# Moselle Region, Germany



## Hampshireman (Apr 18, 2007)

Anyone got any info on touring this region? I hear it is very pretty. 

We fancy exploring it next year and neither of us have been to Germany before. An Eribaist told me that Mittenwald is good too, will need to find that. Rhine Valley? Everyone talks about it, any thoughts?


----------



## bognormike (May 10, 2005)

Derek

In Germany (and Luxembourg) it's the Mosel. In France the Moselle. :roll: 

Have a look in Germany touring section - MHf even had our own "tour" last year with Gaspode & crew.
Are you in the Eriba little caravan? - the Stellplatz would be off limits for you.
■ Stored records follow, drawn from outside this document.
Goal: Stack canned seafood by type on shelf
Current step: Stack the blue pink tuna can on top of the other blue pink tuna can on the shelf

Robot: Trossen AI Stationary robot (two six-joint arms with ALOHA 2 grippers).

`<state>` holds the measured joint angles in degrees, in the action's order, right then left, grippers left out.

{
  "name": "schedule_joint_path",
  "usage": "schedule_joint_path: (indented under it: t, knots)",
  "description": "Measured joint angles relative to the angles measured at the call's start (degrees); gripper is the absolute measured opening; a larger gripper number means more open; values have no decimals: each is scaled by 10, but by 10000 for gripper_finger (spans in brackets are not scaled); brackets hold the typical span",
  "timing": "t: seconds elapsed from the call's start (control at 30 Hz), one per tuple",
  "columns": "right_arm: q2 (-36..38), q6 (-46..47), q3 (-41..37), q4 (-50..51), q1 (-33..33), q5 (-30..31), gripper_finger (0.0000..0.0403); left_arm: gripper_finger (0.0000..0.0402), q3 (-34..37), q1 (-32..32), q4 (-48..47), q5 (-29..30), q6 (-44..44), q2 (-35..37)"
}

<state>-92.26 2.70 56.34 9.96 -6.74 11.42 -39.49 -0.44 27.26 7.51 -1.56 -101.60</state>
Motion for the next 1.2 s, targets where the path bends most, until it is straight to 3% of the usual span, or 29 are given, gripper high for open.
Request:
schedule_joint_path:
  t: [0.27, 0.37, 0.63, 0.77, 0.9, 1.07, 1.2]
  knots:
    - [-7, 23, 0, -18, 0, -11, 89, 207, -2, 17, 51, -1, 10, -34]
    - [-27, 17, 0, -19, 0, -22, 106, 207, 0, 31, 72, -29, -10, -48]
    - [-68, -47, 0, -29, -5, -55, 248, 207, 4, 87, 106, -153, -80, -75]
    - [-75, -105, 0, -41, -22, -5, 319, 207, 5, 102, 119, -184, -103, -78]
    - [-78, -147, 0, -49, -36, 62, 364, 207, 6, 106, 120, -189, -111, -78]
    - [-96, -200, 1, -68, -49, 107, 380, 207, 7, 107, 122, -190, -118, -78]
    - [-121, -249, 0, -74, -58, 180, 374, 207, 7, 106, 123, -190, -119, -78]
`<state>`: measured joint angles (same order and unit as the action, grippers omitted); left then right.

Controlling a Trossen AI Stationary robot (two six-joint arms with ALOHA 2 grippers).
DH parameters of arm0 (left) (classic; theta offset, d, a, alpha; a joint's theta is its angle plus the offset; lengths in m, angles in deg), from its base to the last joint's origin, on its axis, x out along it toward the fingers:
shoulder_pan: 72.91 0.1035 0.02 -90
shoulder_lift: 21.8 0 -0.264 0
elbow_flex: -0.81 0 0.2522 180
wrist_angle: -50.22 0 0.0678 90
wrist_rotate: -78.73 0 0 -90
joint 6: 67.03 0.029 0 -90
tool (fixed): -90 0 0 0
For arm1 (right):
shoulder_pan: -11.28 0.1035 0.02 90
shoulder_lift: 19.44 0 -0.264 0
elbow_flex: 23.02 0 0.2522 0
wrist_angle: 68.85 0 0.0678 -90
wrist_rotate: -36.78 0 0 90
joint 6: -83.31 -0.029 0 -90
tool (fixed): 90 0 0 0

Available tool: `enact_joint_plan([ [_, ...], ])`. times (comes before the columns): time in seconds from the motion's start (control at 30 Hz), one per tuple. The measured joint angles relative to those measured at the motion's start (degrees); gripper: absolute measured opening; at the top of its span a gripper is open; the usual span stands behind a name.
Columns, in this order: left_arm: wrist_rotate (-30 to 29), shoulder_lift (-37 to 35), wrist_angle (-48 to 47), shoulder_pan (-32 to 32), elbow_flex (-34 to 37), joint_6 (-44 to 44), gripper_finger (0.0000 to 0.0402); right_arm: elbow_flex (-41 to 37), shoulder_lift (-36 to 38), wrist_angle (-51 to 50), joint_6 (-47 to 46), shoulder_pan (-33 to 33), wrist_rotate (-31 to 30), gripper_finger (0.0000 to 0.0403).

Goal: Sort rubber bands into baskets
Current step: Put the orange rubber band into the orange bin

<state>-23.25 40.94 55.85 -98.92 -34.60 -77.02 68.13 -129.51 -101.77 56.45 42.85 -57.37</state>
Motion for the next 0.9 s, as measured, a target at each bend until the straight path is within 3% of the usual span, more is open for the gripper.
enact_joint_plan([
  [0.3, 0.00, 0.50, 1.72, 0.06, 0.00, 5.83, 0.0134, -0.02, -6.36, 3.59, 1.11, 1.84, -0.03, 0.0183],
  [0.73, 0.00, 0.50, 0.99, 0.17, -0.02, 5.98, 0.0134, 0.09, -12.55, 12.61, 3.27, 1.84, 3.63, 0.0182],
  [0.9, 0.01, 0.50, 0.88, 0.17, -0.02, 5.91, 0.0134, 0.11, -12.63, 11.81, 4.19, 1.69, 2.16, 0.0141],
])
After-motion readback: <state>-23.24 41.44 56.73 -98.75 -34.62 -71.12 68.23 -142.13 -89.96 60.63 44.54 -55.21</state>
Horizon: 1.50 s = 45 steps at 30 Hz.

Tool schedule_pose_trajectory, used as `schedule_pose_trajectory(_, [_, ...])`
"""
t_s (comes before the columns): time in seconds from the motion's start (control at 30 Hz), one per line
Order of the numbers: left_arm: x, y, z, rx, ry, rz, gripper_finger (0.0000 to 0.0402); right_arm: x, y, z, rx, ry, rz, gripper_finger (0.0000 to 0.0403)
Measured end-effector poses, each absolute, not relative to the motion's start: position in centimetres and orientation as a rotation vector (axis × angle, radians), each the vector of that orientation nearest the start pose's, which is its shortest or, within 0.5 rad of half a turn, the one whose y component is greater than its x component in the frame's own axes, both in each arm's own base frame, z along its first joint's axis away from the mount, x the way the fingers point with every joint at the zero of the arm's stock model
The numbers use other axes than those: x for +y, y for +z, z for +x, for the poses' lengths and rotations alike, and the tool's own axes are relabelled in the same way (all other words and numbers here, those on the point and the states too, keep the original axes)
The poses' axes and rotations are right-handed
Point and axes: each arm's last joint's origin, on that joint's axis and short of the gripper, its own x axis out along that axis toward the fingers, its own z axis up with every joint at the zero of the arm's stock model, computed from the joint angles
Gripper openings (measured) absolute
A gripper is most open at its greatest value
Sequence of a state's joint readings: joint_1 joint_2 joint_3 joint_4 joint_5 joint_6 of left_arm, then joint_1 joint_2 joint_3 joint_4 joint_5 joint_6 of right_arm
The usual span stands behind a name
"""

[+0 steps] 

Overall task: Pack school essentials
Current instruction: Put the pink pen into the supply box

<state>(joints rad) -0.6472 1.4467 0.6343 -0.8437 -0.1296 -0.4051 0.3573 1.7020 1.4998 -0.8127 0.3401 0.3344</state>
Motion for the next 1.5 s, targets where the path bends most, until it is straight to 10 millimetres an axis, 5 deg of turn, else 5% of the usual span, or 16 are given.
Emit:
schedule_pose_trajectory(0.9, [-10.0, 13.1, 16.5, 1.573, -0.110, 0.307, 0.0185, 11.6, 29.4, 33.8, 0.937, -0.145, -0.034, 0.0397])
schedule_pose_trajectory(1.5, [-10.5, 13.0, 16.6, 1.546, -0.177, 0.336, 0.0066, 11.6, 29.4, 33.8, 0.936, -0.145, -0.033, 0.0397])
Campsite at Koblenz is pleasant enough, directly at the confluence of Rhine & Mosel - good place for touring both rivers.


----------



## peejay (May 10, 2005)

Derek, as Mike says, just look back or do a search in the Germany touring forum, there's shed loads of info there.



> Are you in the Eriba little caravan? - the Stellplatz would be off limits for you.


Not necessarily Mike, an increasing number of stellplatze now accept caravans, they are listed in the Bordatlas.

A bit more trivia for you, 'Mosel' is pronouced 'Murzel' by the Germans :wink:

Pete


----------



## Lesleykh (Apr 13, 2009)

The Mosel and the bits of the Rhine we visited this year were lovely. Well worth a tour. The wine was good too, much better than I'd expected from experiencing the German stuff that tends to reach British supermarkets.

There are sections on our blog (see below) if you care to view.

Lesley x


----------



## Hampshireman (Apr 18, 2007)

Thanks one and all. Knew you lot would come up trumps.

Yes we will be in the Eriba caravan.

I will take a look at that site and also the blog mentioned.


----------



## Wupert (Aug 6, 2007)

Hampshireman said:


> Anyone got any info on touring this region? I hear it is very pretty.
> 
> We fancy exploring it next year and neither of us have been to Germany before. An Eribaist told me that Mittenwald is good too, will need to find that. Rhine Valley? Everyone talks about it, any thoughts?


Great area you will love it.

The wine route is class


----------



## peejay (May 10, 2005)

Derek, if you have a satnav, then you can download poi's for stellplatze that accept caravans in the following links...

>TomTom<

>Garmin<

Pete


----------



## Hampshireman (Apr 18, 2007)

Thanks.

Wine could be one of the reasons as we exhausted the Rioja stocks in Haro about 2 weeks ago.

Just bought a Ventura Snooper sat nav last week at NEC show, mainly because it has the complete ACSI list installed and we swear by that guide. Also it's seemingly good quality and good reviews. Also expensive! 

It's our first one and I am playing with it daily, but finding the continental sites difficult to locate due to spellings. I have tried to find by city and it's not successful, then by name and equally poor, but all the UK ACSI sites are found instantly. 

It's not TomTom or Garmin.

I set it for our son's house about 4 miles away to to show madam how it looks and works and it told me to go up a one way road to start with, then it told me to turn left where there was no left turn, but a right turn, so both of us not too impressed at present. Have addressed those two gliches with the makers tech side and waiting answers.


----------



## Caggsie (Aug 19, 2008)

Yes some stellplatz do take caravans. The one at Bernkastle kues does as does the one in mehring.

These were limited in bernkastle.

There is a proper site very close to the Rhine - Mosel meeting of the rivers, unfortunately we haven't used this and I don't know the name.

Well worth a visit. We normally go across to Belgium follow the motorway all the way down to luxemburg and then come off near trier and flow the Mosel from there.

Regards

Karen


----------



## zulurita (May 9, 2005)

Wintrich stellplatz is good and has free wifi. Punderlich has electric. Lots of lovely places to choose from and good cycling.


----------



## DABurleigh (May 9, 2005)

A few pics with annotations here:
http://picasaweb.google.com/DABurleigh/MoselRhineShare#

Google Maps/Earth coords here:
http://homepage.ntlworld.com/daburleigh/MoselRhine2010.kmz

Dave


----------